Muchos neoliberales a veces argumentan que el éxito en los negocios es una cuestión de dedicación y buenas ideas. Puede que sea cierto, pero hay que reconocer que, mientras que la economía es una competición (y esto también tendríamos que cambiarlo), las multinacionales siempre parten con ventaja. Además de las ventajas fiscales, las multinacionales pueden recurrir a la deslocalización para reducir costes de producción: contratar la producción en países baratos y luego ocupar el mercado en países caros. Eso ha hecho que se cierren plantas que eran rentables, despidiendo a la plantilla, para abrirlas en países más baratos. En muchos casos se trata de países que no tienen las mismas leyes sindicales -o carecen de ellas- que el país de destino de los productos. Contra eso, una empresa de ámbito local o nacional no puede competir, si tiene a todos sus empleados en el mismo territorio. En los últimos años, cada vez más pequeñas empresas tienen parte de su producción o materiales contratados o relacionados en otros países (por ejemplo camisetas o copias de una producción musical) porque sale más barato.

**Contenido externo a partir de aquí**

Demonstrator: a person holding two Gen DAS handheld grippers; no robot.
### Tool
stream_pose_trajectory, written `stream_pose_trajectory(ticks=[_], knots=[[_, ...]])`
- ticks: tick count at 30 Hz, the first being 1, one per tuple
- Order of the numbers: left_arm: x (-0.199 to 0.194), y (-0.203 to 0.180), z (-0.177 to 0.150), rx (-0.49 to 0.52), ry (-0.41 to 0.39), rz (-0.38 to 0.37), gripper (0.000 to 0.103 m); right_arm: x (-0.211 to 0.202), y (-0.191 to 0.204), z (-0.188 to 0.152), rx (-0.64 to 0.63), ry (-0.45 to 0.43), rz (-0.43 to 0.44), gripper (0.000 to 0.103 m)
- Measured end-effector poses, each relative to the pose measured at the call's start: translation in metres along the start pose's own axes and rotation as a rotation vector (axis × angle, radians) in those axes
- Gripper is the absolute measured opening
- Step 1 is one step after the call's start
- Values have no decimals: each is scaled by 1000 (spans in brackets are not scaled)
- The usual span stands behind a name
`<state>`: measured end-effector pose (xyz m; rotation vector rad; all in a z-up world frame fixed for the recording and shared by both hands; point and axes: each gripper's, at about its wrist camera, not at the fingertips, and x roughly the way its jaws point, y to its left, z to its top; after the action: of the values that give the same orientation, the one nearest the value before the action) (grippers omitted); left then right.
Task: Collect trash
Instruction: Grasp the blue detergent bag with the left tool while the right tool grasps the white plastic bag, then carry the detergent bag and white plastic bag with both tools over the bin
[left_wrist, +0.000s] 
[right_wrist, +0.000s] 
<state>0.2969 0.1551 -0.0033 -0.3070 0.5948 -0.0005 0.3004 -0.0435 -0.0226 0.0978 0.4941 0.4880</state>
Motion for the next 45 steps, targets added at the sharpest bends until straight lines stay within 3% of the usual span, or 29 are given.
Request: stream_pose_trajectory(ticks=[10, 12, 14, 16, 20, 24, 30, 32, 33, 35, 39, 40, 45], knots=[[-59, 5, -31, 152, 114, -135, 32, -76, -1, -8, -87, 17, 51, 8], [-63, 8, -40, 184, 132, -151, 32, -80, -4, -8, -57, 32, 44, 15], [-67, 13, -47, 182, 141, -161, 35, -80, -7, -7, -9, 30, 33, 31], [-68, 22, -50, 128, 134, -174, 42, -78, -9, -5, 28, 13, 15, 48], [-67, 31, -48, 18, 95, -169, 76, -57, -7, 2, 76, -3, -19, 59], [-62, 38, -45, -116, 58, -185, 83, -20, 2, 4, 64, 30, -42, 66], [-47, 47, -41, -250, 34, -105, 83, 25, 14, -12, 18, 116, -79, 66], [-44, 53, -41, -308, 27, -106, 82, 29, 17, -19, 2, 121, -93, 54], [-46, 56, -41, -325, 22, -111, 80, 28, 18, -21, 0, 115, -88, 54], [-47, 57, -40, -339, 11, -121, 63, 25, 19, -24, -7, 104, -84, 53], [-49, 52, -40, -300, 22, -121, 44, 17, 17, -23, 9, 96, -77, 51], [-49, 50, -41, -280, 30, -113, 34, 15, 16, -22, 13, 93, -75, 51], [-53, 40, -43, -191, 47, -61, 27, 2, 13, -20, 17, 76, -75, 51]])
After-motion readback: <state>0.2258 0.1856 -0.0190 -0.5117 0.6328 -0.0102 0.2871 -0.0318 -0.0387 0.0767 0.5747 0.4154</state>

Como hemos visto, que una gran empresa reduzca costes, obtenga mayores beneficios y crezca, no garantiza que genere empleo estable, ni que no lo destruya. Estas desventajas también impiden a menudo que las pequeñas empresas utilicen sistemas más ecológicos, si resultan más caros que los que les permitan “competir”. La deslocalización para abaratar costes a paises con derechos laborales miserables, a medio y largo plazo, conlleva devaluación de los derechos sindicales en los países donde ya están asentados.

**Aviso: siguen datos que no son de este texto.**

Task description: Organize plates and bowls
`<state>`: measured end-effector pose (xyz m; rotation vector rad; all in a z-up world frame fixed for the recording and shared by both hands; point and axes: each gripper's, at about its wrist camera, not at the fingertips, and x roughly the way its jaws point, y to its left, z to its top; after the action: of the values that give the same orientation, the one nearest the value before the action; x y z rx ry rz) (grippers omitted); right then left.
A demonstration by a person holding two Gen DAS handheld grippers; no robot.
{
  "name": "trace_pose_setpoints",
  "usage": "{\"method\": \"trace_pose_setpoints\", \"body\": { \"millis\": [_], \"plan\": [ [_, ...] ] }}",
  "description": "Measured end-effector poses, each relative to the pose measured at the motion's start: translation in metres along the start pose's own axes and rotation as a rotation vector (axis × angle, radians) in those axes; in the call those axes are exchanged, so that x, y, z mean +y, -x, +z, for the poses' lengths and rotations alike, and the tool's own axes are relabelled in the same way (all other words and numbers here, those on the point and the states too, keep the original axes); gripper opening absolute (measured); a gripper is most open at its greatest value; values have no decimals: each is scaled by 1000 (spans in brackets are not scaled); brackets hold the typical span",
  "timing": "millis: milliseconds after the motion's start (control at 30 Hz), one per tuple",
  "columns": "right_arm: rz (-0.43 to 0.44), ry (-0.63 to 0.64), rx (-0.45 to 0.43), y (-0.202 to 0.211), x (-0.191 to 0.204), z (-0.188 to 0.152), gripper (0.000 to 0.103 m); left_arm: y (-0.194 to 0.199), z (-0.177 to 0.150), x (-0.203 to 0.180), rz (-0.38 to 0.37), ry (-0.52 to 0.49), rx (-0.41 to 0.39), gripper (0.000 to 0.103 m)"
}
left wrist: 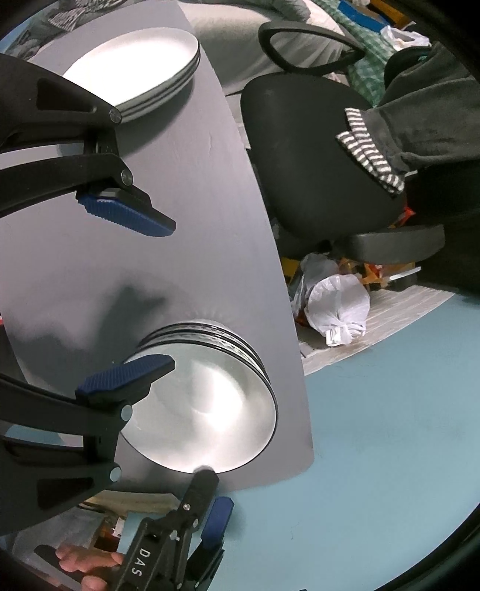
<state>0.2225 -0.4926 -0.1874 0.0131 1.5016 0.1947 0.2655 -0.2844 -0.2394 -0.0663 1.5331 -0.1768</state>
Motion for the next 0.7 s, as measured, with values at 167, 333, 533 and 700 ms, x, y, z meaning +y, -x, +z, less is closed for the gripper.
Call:
{"method": "trace_pose_setpoints", "body": {
  "millis": [167,333,533,700],
  "plan": [
    [33,10,33,-10,-2,5,63,-12,6,0,-31,21,29,68],
    [73,20,70,-23,-3,10,63,-25,10,4,-59,62,66,68],
    [121,20,93,-37,-5,15,63,-39,15,5,-86,87,97,68],
    [161,34,92,-45,-3,19,63,-49,18,8,-112,111,116,68]
  ]
}}
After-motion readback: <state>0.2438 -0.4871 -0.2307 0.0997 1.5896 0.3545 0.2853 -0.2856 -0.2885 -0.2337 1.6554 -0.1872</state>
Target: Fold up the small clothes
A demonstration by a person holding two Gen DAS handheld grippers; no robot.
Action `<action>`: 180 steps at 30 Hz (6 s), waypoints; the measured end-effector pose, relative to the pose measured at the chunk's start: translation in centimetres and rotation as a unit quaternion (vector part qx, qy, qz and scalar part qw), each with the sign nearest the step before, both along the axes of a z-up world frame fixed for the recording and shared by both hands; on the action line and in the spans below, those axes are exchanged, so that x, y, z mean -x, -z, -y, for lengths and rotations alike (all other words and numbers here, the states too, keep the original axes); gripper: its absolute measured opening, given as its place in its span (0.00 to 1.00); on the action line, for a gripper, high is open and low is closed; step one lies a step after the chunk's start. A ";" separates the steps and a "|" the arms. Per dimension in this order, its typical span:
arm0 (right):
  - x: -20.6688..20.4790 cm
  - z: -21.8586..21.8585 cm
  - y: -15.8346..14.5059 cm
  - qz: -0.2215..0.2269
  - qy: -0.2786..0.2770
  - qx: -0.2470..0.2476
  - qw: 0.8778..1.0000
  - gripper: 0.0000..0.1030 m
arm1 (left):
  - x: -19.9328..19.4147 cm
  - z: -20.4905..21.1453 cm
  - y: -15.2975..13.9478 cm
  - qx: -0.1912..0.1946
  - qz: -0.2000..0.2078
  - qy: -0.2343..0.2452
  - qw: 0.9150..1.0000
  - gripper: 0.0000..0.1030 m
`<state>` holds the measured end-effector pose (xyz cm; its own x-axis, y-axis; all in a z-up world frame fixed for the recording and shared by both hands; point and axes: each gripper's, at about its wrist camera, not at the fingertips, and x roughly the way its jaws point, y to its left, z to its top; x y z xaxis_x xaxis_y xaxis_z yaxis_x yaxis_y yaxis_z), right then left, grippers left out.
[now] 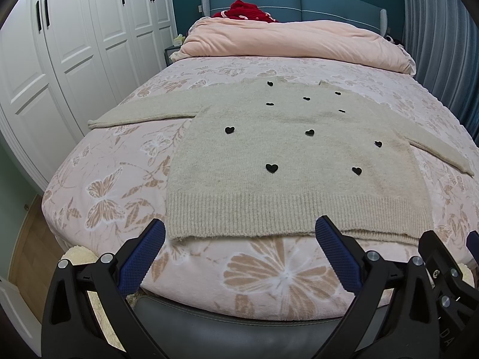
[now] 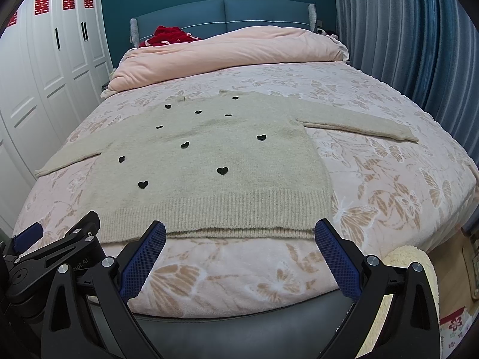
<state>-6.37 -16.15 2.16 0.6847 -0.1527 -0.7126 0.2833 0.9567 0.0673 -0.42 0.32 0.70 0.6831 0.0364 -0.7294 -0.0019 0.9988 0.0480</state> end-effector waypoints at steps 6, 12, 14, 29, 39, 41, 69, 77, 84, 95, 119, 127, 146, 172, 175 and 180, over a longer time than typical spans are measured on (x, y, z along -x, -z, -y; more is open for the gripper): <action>0.0 0.0 0.0 0.000 0.000 0.000 1.000 0.95 | 0.0 0.0 0.0 0.001 -0.001 0.000 1.000 0.95; 0.0 0.0 0.0 -0.001 0.000 0.000 1.000 0.95 | 0.0 0.1 0.0 -0.001 0.001 0.000 1.000 0.95; 0.0 0.0 0.0 -0.001 0.000 0.001 1.000 0.95 | 0.0 0.1 0.0 0.000 0.000 0.000 1.000 0.95; -0.1 -0.1 0.0 -0.002 0.001 0.000 1.000 0.95 | -0.1 0.1 0.1 -0.001 -0.001 0.000 1.000 0.95; -0.1 -0.1 0.0 -0.003 0.002 0.001 1.000 0.95 | 0.0 0.2 0.1 -0.003 0.000 0.001 1.000 0.95; -0.1 -0.1 0.0 -0.003 0.002 0.000 1.000 0.95 | 0.0 0.1 0.1 -0.002 -0.001 0.001 1.000 0.95; -13.2 49.2 12.8 0.024 0.372 -0.318 0.872 0.84 | -8.8 -2.9 3.0 0.056 -0.058 -0.041 0.996 0.95; -21.0 45.6 5.2 0.138 0.236 -0.319 0.907 0.09 | -11.4 -3.3 3.6 0.074 -0.054 -0.048 0.995 0.95; -31.6 21.7 -6.3 0.156 -0.122 -0.272 0.942 0.10 | -12.5 -4.5 3.2 0.108 -0.039 -0.064 0.991 0.95; -32.2 7.3 5.7 0.007 -0.198 -0.270 0.942 0.44 | -20.4 -7.1 2.0 0.231 -0.037 -0.070 0.970 0.95; -31.3 25.4 13.3 -0.021 0.059 -0.296 0.953 0.06 | -37.6 -2.7 8.5 0.228 -0.082 -0.062 0.968 0.10; -29.0 22.9 7.2 0.058 0.027 -0.215 0.974 0.07 | -36.1 -3.1 11.2 0.222 -0.090 -0.076 0.968 0.13; -30.0 19.6 9.6 -0.039 0.009 -0.181 0.983 0.13 | -35.1 -3.2 10.2 0.188 -0.078 -0.062 0.977 0.30; -21.4 7.1 13.0 -0.052 -0.093 -0.030 0.994 0.63 | -36.6 -41.3 5.3 0.190 0.020 -0.365 0.911 0.09; -21.3 7.0 13.0 -0.050 -0.093 -0.033 0.994 0.63 | -37.2 -35.9 0.4 0.200 0.067 -0.287 0.934 0.09; -21.1 7.2 13.1 -0.044 -0.093 -0.045 0.994 0.64 | -36.8 -20.2 -7.2 0.216 0.115 -0.094 0.965 0.09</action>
<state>14.75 -23.35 -10.93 0.6291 0.0390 -0.7763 0.1099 0.9842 0.1385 36.38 20.53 7.90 0.8395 -0.0975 -0.5345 -0.1467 0.9066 -0.3958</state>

Además las multinacionales suelen potenciar o crear nichos de mercado que luego ellas mismas ocupan y estandarizan. El objetivo no es exclusivamente mejorar la calidad de vida del consumidor, sino crecer más y obtener más beneficios. Esto significa más poder económico para la empresa, que, como decíamos y sabemos, se convierte en poder político, que se traduce por ventajas para las grandes fortunas, lo que genera más beneficio para las grandes empresas, y sigue y sigue en un círculo vicioso. Y este círculo vicioso nos lo hemos de cuestionar, porque, aunque aumentan los beneficios, disminuye el empleo y la calidad de vida de los trabajadores. Del mismo modo que, aunque aumenta la producción de alimentos y los beneficios de las multinacionales de la alimentación, aumenta el número de hambrientos en el mundo. El crecimiento de las más grandes empresas no tiene nada que ver con la mejora de las condiciones sociales.

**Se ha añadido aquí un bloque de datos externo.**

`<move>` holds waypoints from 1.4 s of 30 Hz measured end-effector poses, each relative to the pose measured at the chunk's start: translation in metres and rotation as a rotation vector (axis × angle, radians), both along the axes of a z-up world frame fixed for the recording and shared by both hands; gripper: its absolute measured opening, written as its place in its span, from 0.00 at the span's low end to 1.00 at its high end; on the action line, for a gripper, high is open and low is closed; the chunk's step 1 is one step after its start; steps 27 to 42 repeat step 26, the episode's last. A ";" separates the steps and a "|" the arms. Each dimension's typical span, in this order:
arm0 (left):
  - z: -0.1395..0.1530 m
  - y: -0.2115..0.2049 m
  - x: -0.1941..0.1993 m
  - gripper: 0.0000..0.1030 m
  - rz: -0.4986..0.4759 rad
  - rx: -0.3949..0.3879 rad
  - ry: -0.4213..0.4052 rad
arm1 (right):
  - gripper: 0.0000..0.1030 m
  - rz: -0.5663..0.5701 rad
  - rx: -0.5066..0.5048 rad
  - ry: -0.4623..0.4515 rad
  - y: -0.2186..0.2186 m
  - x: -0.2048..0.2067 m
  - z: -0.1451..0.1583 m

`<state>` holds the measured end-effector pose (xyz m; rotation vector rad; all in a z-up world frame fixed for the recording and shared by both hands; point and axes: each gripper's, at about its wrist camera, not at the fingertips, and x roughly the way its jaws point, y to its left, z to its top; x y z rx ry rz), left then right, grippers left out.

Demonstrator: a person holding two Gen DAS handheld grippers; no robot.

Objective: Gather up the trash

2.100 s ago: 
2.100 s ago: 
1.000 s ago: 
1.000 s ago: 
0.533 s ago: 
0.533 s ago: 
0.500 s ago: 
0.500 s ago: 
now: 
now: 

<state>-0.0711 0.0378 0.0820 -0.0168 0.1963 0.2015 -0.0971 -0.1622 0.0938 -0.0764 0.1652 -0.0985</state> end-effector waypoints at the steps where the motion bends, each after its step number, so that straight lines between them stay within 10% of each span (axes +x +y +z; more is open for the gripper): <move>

Si implantásemos una economía de impuestos progresivos, puede que eso “espantase” a la inversión de los grandes capitales, pero animaría la de los pequeños. Las pequeñas empresas y los autónomos proliferarían y tendrían cancha para invertir, mejorar, generar cada vez mejores servicios y crear empleos. Además, cuanto más pequeña es una empresa, más posibilidades hay de que esté adaptada a las necesidades y cultura locales, frente al mecanismo de las grandes de estandarizar los mercados a gran escala. Si las pequeñas empresas estuviesen en proporcionalidad de condiciones frente a las más grandes, también tendrían más posibilidad de adaptarse ecológicamente al lugar donde operan (si también fiscalizamos la contaminación y la destrucción del medio ambiente).

Otro agente de destrucción de participación política popular son los horarios laborales: igual que el dinero es poder, no se puede atender a la política si no se tiene tiempo. Eso lo comentaré en otro post.